• **What the task requires**
On how many lines of the data below does the word "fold" appear? Reply with the number only.

::: Exercise material

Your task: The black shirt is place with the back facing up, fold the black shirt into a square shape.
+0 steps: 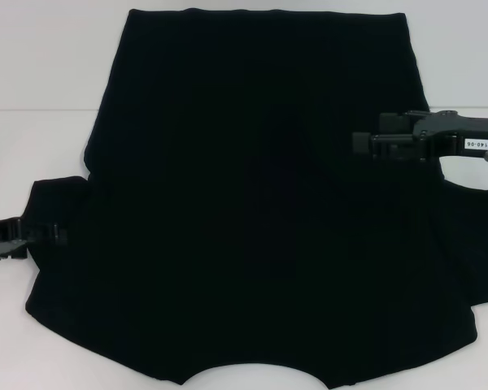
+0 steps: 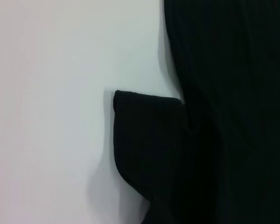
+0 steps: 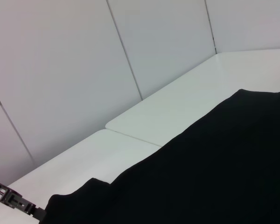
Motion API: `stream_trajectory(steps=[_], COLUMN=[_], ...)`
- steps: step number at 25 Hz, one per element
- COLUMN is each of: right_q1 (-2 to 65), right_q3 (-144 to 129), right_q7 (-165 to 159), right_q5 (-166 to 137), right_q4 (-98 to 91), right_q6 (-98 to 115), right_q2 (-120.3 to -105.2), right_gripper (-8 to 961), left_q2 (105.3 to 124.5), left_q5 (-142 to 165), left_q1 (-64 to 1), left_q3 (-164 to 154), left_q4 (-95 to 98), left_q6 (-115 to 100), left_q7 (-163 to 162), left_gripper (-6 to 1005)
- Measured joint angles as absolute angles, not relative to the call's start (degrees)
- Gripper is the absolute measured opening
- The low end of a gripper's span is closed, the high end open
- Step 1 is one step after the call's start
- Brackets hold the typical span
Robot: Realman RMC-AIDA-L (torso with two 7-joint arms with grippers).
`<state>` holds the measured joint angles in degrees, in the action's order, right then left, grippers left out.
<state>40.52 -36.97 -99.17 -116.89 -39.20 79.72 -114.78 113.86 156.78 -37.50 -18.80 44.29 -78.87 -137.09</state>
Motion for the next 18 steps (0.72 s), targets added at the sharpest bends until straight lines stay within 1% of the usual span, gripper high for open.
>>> stream_trajectory(steps=[18], right_q1=[40.5], right_q3=[-36.7], right_q7=[-99.1], right_q5=[-116.9], right_q4=[-39.3], right_q6=[79.7], right_q2=[-114.86], right_gripper=[914], left_q2=[113.91], left_q5=[156.5], left_q1=[-38.3], left_q3=[-18.9], left_q4=[43.5], left_q6=[-76.2], left_q7=[-136.7], left_gripper=[875])
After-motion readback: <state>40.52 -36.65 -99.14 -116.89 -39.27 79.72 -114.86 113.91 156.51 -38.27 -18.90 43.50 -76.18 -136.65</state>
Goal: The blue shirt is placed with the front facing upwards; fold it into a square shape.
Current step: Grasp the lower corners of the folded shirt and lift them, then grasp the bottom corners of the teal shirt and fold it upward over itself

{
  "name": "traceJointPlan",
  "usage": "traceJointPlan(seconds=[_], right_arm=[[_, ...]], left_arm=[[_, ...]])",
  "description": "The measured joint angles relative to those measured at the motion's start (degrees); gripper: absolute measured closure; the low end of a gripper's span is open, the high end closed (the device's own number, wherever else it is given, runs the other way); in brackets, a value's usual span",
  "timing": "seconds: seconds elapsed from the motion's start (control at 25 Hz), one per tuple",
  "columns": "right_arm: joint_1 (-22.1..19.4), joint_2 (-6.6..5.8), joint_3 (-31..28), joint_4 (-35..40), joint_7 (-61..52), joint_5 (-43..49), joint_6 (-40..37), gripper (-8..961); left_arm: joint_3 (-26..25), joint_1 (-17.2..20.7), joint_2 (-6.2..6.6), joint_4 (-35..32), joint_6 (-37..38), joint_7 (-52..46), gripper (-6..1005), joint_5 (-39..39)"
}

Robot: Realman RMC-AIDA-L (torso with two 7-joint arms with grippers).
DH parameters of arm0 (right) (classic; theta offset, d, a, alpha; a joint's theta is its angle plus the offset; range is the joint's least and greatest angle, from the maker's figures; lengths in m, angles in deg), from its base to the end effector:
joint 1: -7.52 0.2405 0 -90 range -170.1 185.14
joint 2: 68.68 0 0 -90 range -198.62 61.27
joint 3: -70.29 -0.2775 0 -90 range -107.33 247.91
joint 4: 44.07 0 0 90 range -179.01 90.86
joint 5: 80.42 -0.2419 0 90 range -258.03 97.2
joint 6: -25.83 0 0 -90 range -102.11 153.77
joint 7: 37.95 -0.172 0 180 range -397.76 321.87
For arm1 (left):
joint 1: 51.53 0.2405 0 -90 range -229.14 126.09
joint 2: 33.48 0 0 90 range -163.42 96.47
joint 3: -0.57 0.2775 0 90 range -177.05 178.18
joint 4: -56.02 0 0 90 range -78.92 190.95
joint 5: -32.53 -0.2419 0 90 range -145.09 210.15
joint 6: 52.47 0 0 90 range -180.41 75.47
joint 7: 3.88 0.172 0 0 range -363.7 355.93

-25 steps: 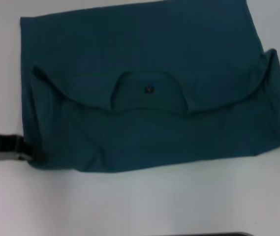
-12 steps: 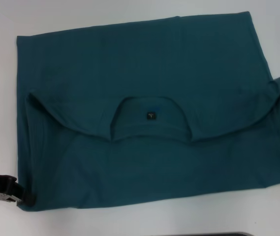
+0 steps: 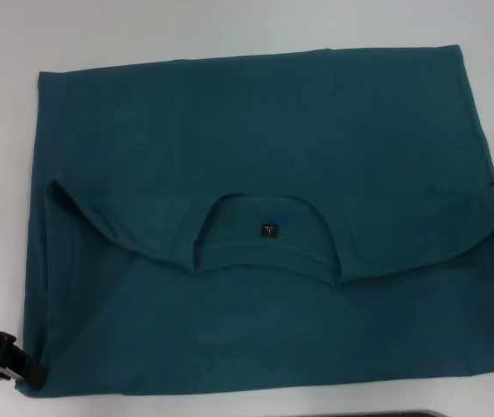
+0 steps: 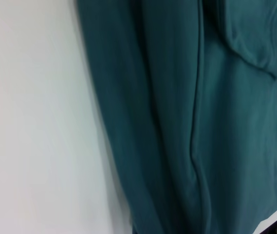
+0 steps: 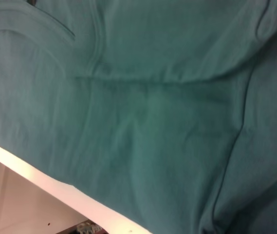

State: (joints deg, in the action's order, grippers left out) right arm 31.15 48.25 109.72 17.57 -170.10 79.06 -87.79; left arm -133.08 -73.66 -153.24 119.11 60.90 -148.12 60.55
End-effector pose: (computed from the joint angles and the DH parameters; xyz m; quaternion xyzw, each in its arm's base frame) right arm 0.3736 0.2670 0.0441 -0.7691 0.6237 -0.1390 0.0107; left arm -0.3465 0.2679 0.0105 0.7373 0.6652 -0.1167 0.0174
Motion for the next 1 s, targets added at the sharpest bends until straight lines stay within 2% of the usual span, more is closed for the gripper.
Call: traceJointPlan(seconds=[0.28, 0.36, 0.48, 0.6, 0.72, 0.8, 0.92, 0.96, 1.0], right_arm=[[0.85, -0.65, -0.63, 0.05, 1.32, -4.8, -0.43, 873], [1.34, -1.22, -0.87, -0.03, 2.49, -9.07, -0.45, 871], [2.57, -3.34, -3.14, -1.44, 3.4, -20.34, 0.03, 867], [4.05, -5.51, -7.52, -3.79, 3.44, -27.24, 0.83, 864], [4.84, -6.31, -12.52, -4.32, 3.13, -28.92, 3.07, 861], [5.08, -6.3, -15.19, -4.65, 2.87, -30.05, 5.58, 858], [5.4, -6.08, -16.02, -6.7, 2.99, -32.74, 10.89, 855], [5.59, -6.07, -15.89, -7.58, 3.02, -33.09, 12.83, 854], [5.87, -6.06, -15.77, -8.65, 3.03, -33.27, 15.14, 853]], left_arm=[[-0.65, -0.33, 0.15, 1.0, 1.65, 1.52, 998, 1.65], [-2.22, -1.08, 1.17, 1.49, 2.11, 2.12, 998, 4.1], [-7.3, -3.47, 3.15, 1.32, 1.94, 2.9, 998, 7.43], [-13.42, -6.89, 4.72, 0.56, 1.3, 3.83, 999, 10.09], [-17.19, -9.49, 5.9, -0.78, -1.12, 3.74, 1000, 12.6], [-18.12, -10.84, 6.11, -2.07, -4.51, 3.15, 1000, 13.36], [-18.13, -12.4, 5.51, -4.19, -11.06, 2.69, 999, 13.54], [-18.08, -13.23, 4.63, -5.35, -16.61, 2.77, 999, 13.66], [-17.91, -13.47, 4.23, -5.78, -18.7, 2.81, 999, 13.71]])
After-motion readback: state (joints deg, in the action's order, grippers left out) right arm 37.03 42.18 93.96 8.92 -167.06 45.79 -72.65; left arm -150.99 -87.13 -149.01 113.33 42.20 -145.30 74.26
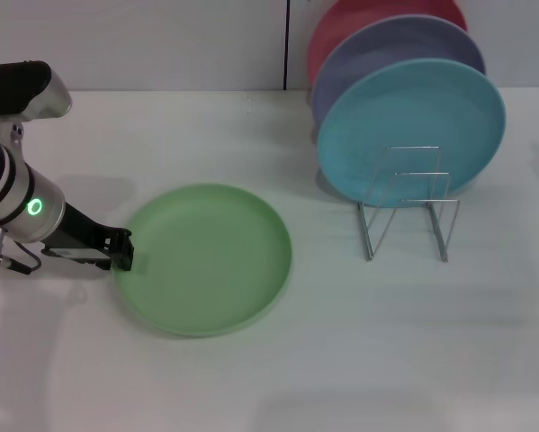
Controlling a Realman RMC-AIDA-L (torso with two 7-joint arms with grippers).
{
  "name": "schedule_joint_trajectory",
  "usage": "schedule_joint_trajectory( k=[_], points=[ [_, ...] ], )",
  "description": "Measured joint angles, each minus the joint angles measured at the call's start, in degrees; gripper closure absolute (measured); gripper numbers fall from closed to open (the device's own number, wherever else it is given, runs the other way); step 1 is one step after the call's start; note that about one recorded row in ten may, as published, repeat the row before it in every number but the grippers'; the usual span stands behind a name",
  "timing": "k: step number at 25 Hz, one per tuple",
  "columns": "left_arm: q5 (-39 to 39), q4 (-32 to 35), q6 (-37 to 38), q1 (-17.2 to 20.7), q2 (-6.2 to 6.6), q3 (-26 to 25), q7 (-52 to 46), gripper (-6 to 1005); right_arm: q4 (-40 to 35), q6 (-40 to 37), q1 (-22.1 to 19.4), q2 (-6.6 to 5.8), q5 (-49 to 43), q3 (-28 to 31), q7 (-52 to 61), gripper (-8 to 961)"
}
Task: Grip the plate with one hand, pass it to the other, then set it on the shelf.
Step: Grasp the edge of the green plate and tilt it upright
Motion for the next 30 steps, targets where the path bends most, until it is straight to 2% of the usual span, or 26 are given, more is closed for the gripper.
schedule_joint_trajectory(
  k=[13,16,21,30],
  points=[
    [-0.1,-0.5,0.0,0.0,0.0,0.1,0.7,773,0.0,0.6,-0.2,0.0,0.0,0.0,0.0,193],
    [-0.1,-0.5,0.1,0.0,0.0,0.3,0.7,855,0.0,0.6,-0.2,0.0,0.0,0.0,0.0,193],
    [-0.1,-0.5,0.5,0.0,0.0,0.7,0.8,931,0.0,0.7,-0.3,0.0,0.0,0.0,0.0,193],
    [-2.0,-0.1,1.7,1.2,0.05,0.2,2.8,951,0.0,0.7,-0.4,0.0,-0.1,0.0,0.0,194]
  ],
)
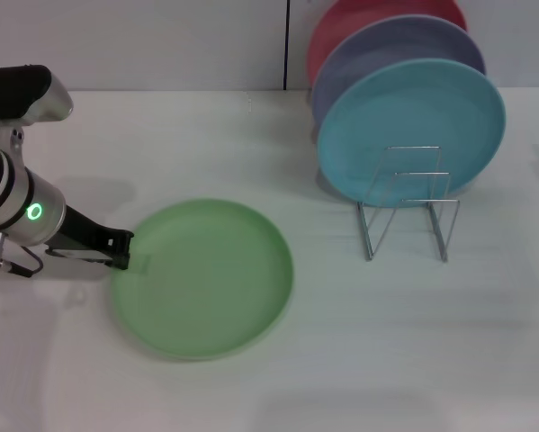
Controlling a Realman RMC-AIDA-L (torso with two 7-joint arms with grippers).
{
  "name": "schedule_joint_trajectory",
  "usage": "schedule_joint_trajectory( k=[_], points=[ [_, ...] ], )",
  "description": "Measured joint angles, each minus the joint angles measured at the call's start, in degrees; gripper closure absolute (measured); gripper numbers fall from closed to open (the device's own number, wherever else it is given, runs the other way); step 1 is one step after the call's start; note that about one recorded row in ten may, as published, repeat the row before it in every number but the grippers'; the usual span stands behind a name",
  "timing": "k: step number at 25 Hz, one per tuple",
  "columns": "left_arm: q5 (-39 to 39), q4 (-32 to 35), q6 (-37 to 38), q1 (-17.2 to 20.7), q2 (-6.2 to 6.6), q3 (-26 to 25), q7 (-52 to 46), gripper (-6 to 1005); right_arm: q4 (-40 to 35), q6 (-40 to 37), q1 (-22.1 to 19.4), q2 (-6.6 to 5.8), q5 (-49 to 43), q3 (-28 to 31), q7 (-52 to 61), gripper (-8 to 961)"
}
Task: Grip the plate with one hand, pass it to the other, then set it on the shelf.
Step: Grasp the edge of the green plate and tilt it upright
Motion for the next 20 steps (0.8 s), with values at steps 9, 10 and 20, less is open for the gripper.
schedule_joint_trajectory(
  k=[9,10,20],
  points=[
    [-10.7,0.4,3.6,5.0,0.31,-6.7,9.9,958,-0.1,-0.2,0.3,0.0,0.0,0.0,0.0,193],
    [-12.1,0.5,4.3,5.7,0.31,-7.3,11.3,960,-0.1,-0.3,0.4,0.0,0.0,0.0,0.0,193],
    [-23.4,0.1,11.3,12.5,0.34,-11.1,23.1,964,-0.8,-0.6,1.3,-0.08,0.0,0.0,0.0,194]
  ],
)
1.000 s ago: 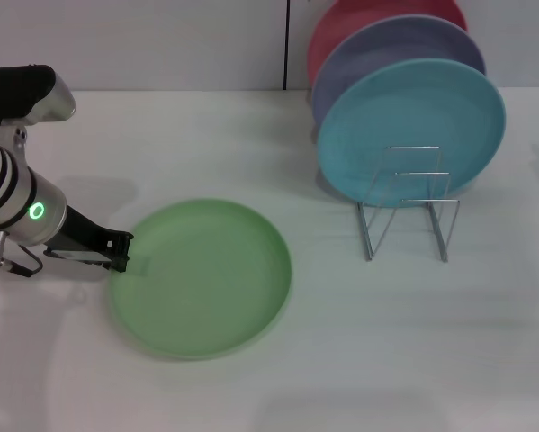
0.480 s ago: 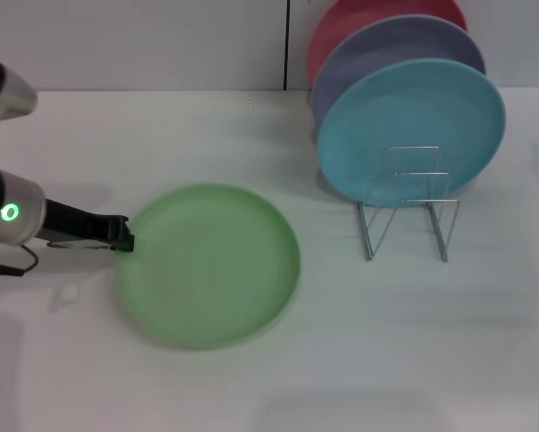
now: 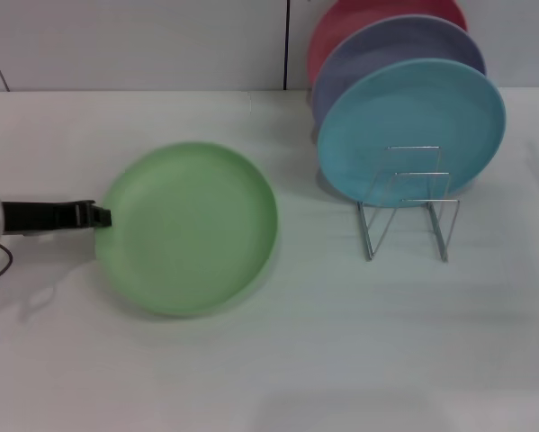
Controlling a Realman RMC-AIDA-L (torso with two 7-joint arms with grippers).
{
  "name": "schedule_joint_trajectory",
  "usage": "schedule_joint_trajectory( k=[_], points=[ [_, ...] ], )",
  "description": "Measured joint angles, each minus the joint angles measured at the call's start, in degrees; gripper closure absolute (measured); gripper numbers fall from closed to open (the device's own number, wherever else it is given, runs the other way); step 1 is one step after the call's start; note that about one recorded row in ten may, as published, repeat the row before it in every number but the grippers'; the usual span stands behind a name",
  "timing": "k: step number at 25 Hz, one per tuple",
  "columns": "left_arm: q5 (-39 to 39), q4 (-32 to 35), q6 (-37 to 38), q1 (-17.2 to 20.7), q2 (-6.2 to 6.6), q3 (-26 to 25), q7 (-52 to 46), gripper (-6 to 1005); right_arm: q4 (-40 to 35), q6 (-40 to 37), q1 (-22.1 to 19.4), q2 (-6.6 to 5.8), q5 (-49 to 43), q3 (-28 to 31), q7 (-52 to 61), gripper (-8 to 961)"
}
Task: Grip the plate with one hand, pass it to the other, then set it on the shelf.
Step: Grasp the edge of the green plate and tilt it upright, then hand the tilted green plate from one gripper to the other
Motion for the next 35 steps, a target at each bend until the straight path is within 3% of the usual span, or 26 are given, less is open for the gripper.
schedule_joint_trajectory(
  k=[5,11,18,24,29,35],
  points=[
    [-11.9,-1.1,5.4,4.2,-0.18,-0.1,9.7,963,-0.6,0.0,0.6,-0.01,0.0,-0.1,0.0,194],
    [-30.0,-7.2,9.7,7.5,-0.12,-0.2,26.6,963,-0.8,0.0,0.9,-0.01,0.0,-0.4,0.0,194],
    [-55.8,-19.1,10.1,8.0,-0.34,-0.3,52.5,963,-0.9,0.2,1.1,0.05,-1.7,-1.0,0.3,194],
    [-75.2,-30.8,5.4,6.6,-0.54,-0.3,73.7,965,-1.1,0.6,1.3,0.21,-2.3,-4.6,0.5,193],
    [-84.3,-37.9,-0.6,5.4,-0.57,-0.3,86.9,966,-0.6,0.6,1.4,0.33,-2.2,-10.3,0.5,193],
    [-89.2,-41.7,-3.8,4.7,-0.65,-0.3,94.7,966,2.4,0.7,0.2,0.5,-1.9,-17.2,0.5,193]
  ],
)
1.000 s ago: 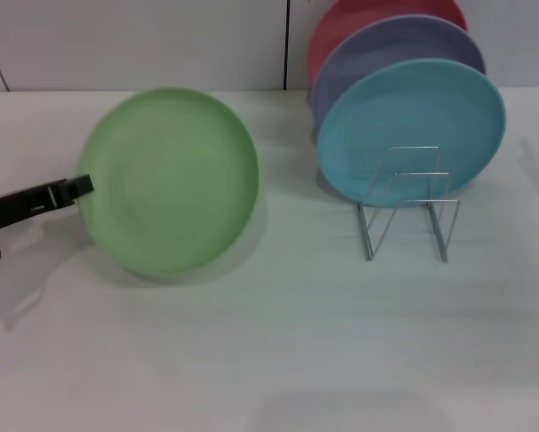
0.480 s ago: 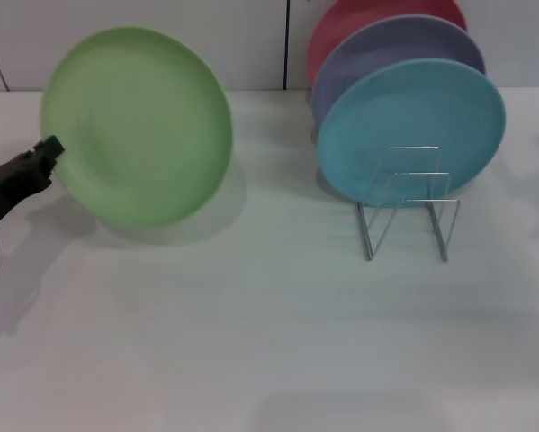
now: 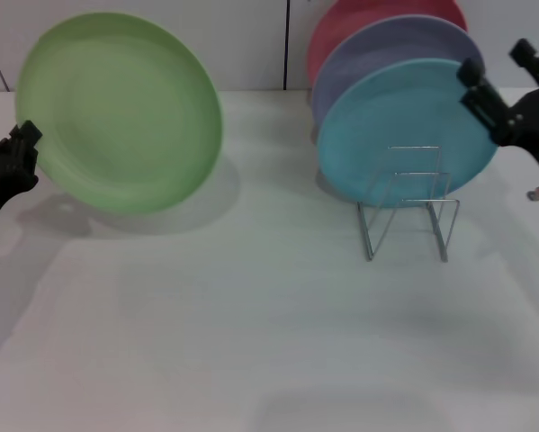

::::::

• **Reply**
3